__Data provided__
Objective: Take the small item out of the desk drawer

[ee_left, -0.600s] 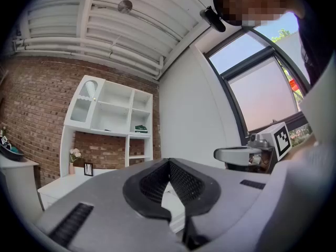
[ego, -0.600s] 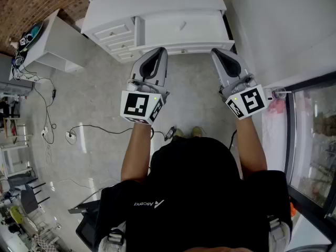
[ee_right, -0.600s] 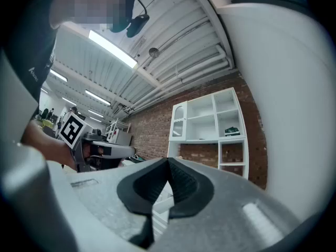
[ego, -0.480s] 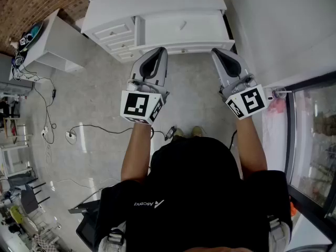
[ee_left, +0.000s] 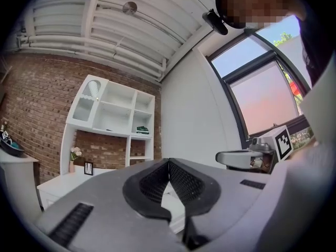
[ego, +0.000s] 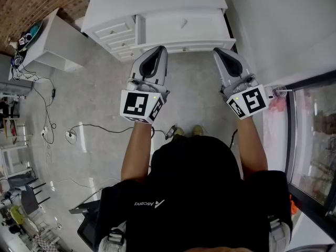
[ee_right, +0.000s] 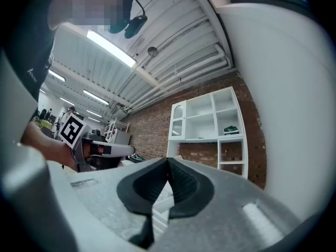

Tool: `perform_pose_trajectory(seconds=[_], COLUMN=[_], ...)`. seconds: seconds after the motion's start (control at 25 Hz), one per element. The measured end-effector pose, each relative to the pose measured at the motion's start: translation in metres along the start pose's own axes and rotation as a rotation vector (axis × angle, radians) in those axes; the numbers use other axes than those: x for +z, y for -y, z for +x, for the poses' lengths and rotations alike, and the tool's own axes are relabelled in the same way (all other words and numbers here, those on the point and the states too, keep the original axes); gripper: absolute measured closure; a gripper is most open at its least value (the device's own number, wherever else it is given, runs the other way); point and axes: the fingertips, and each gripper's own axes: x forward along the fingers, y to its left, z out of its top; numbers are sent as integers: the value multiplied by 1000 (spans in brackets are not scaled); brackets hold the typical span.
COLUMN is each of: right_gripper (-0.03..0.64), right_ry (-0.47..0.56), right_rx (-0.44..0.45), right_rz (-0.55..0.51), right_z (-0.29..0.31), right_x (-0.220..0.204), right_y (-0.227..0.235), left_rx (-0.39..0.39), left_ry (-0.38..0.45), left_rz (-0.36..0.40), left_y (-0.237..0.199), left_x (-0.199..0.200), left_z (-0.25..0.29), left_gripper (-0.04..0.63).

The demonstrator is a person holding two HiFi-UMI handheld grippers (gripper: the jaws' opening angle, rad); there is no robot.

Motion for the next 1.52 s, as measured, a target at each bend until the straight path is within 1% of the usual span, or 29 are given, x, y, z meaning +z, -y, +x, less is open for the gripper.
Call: perform_pose_trajectory(seconds=[0.2, 0.36, 0.6, 0.68, 0.88, 1.08, 1.2, 1.36, 1.52], right_gripper=[617, 617, 617, 617, 617, 617, 617, 617, 617], right_ry=[-2, -2, -16, -23, -44, -57, -52, -51, -58], right_rx=[2, 1, -12, -21, -36, -68, -69, -57, -39], right_rz=[-4, -12, -24, -28, -50, -55, -59, -70, -68], right_z=[7, 17, 36, 41, 54, 63, 73, 96, 127], right_x=[-1, 0, -4, -5, -10, -21, -29, -42, -64], right_y=[-6, -14, -22, -25, -20, 5, 25, 61, 111], left_rx=[27, 36, 26, 16, 1, -16, -18, -17, -5], left_ry=[-18, -44, -67, -75, -85, -123, -150, -191, -241], left_rz=[5, 8, 9, 7, 6, 8, 14, 18, 20], left_y=[-14, -29, -55, -62, -81, -91, -98, -110, -127], left_x=[-3, -6, -9, -12, -18, -38, -53, -74, -101], left_z=[-1, -2, 1, 2, 15, 36, 57, 99, 151], left_gripper=[587, 501, 432, 419, 417, 417, 417, 417, 417])
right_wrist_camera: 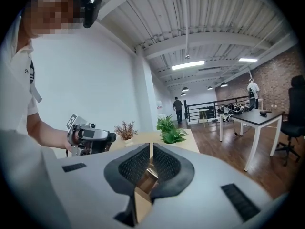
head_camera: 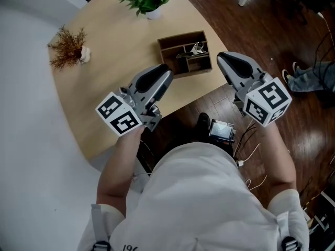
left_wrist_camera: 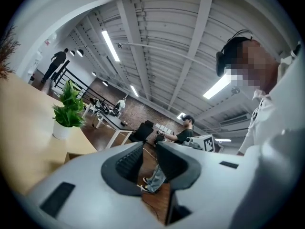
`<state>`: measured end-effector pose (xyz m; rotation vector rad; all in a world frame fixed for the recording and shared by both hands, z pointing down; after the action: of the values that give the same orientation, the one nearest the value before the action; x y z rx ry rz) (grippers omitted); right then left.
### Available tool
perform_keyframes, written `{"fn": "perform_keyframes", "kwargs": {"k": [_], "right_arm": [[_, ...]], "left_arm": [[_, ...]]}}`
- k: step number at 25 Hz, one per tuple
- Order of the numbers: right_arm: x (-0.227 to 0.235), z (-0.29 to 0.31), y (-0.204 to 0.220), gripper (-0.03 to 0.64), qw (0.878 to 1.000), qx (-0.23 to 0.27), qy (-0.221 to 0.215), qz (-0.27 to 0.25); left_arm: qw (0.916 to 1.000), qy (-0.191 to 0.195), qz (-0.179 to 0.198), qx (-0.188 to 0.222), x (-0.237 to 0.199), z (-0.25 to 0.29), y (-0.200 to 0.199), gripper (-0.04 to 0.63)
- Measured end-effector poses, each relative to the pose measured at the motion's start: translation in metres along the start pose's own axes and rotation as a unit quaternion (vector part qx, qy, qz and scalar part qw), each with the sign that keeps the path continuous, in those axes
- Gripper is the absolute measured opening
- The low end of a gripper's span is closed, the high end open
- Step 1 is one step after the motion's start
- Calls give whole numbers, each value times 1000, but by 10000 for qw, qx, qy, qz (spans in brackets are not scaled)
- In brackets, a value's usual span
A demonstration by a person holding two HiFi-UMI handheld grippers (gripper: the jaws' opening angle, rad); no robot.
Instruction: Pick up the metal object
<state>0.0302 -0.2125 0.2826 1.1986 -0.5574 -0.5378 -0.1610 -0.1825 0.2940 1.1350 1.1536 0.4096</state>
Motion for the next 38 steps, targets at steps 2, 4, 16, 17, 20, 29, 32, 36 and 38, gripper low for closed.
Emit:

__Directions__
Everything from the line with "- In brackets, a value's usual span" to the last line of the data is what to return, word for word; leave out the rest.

__Answer to the exercise__
- In brackets, a value's usual span
A demonstration by a person holding two HiFi-UMI handheld grippers (gripper: the jaws' opening angle, rad); no robot.
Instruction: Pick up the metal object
<state>0.0302 -0.2125 0.2826 1.1986 -0.5574 -0.5378 -0.1610 -0.1825 0.2940 1.1350 1.1536 0.4096</state>
Motion for the next 38 steps, targets at steps 2, 4, 16, 17, 20, 29, 32, 36 and 38, gripper low for closed.
Emit:

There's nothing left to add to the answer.